Life After the Miracle
Even with the answered prayers, it’s messy and wonderful and exciting and boring. It’s life – with all the ups and downs and unceasing challenges.
Five years ago I froze my eggs, wondering if I’d meet Mr. Right before my biological clock timed out.
Those eggs were never used and I’m changing more diapers than I ever imagined possible.
I was taking out “egg insurance” – an act of faith that if I met my guy later than hoped, we could still have children. I was showing God I meant business and was ‘putting the energy out there.’
Just over a year later I stood under the chuppah with my Mr. Right.
Was freezing my eggs the final action needed for God to say yes? I don’t know. I do know that it was one of many daily ways that I made my effort and left the rest in His hands. We are told that “God’s salvation comes in the blink of an eye” – and it does. It’s just that there were many unseen eye flutters that led to that ultimate blink.
My eggs are still in the freezer of a fertility clinic – just in case – and we’ve been blessed with two little ones. They are here. The yearnings of my heart are answered every day when I look around the table at my family. My prayers show up in cuddles and scraped knees.
Which brings me to my real question: what’s it like to live a miracle?
Living a miracle is what happens after the sound and light show, when the guests go home and the initial excitement fades.
I’d like to tell you it’s amazing every moment, that I never forget those lonely nights or how I promised I’d always be grateful. But that would be a lie. The truth is it’s messy and wonderful and exciting and boring. It’s life. It’s up and down and full of challenges – even here with all the answered prayers. Between diapers and sleep deprivation, my husband and I sometimes stop and marvel at how quickly life can change. There are times when we laugh and dance with our children asking: how did we get here? In this land of miracles (and unending laundry) it can feel overwhelming, even in all its goodness.
Living a miracle is what happens after the sound and light show, when the guests go home and the initial excitement fades. It’s sort of like what happened to the Jewish people after they left the oppression of Egypt. They reached Mount Sinai and experienced Divine revelation. They received the Torah, God’s manual for living – a massive, history-making aha moment. Much as I felt when I stood beneath the chuppah, suddenly understanding how all the years of struggle and effort were leading me to this moment, the Jewish people reached the zenith of connection and clarity. I mean God was right there telling them their mission in life! It doesn’t get any better than that. Surely such an experience would lead to a life of perpetual inspiration.
The Torah chronicles how the Jewish people continued to struggle as they journeyed to the Promised Land. They worried. They doubted their capacity. They had to learn a new way. The biblical laws and instructions following the Sinai experience are full of seemingly mundane details. How to settle the land, what to do about disputes, permissible and forbidden relationships. The step-by-step construction of the Tabernacle, the forerunner to the Temple, reads more like an IKEA manual than the exciting storylines of previous chapters. What’s going on? Aren’t they the people who stood at Mount Sinai and heard God speak?
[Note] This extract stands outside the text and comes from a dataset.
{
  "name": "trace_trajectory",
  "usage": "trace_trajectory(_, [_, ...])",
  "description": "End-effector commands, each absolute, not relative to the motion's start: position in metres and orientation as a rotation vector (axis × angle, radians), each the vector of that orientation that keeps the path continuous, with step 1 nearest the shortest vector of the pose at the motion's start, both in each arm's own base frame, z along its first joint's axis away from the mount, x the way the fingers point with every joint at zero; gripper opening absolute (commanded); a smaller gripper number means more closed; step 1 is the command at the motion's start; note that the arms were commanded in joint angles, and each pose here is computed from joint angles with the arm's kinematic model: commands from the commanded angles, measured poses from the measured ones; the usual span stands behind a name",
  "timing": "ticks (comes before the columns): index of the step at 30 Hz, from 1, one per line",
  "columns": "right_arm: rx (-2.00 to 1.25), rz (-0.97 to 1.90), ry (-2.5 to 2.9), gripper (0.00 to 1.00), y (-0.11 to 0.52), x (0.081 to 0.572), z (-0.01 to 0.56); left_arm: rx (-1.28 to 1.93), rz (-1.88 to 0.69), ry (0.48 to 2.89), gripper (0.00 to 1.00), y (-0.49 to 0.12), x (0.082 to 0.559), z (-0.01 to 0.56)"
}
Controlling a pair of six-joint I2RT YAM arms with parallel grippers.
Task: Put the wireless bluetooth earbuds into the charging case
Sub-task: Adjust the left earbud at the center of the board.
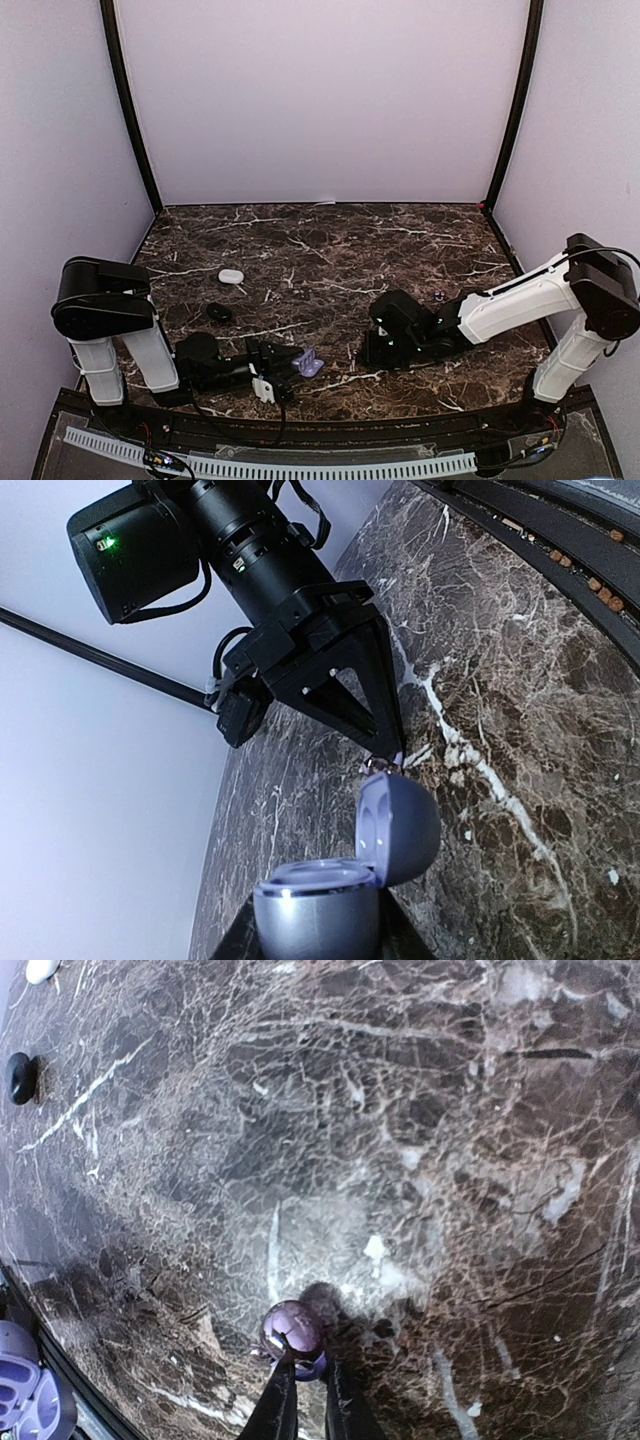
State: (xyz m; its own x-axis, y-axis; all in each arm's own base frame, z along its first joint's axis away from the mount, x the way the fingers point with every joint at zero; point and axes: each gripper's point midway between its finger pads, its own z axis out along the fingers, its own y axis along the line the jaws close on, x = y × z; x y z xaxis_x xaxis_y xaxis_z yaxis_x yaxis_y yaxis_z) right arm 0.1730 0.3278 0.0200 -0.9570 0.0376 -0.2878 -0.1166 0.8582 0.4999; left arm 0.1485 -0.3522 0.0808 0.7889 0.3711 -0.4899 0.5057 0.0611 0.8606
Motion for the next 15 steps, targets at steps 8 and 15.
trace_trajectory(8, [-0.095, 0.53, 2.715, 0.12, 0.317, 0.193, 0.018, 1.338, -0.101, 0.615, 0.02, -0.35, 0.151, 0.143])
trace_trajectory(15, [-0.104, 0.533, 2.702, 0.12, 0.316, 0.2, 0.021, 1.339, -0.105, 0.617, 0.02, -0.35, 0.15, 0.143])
Yes. And that’s exactly why the chapters follow with all the details.
Because that is how we live a miracle. We take the awareness and the vision we had and we plug it into the everyday. Yes, it’s much less exciting, but it’s much more enduring. It means thanking God even if, or perhaps especially when, we are tired, or weary or uncertain.
To have prayers answered is to arrive in a new place and then to do the work of integrating, of bringing holiness down to earth. To take the aha moments of life and remember that inspiring vision in the mundane details that follow.
Five years ago, I could not have fathomed the amazing blessings I am living. There would have been no way to explain the overwhelming feelings of love and awe that have poured out all at once. I’m curious to see what God has planned for the next five. But most importantly, I’m working on living miraculously, remembering that God isn’t just under the chuppah. We can touch the Divine during those midnight feeds, in the unending laundry and yes, through those eggs still in the freezer…because you just never know what God has in store.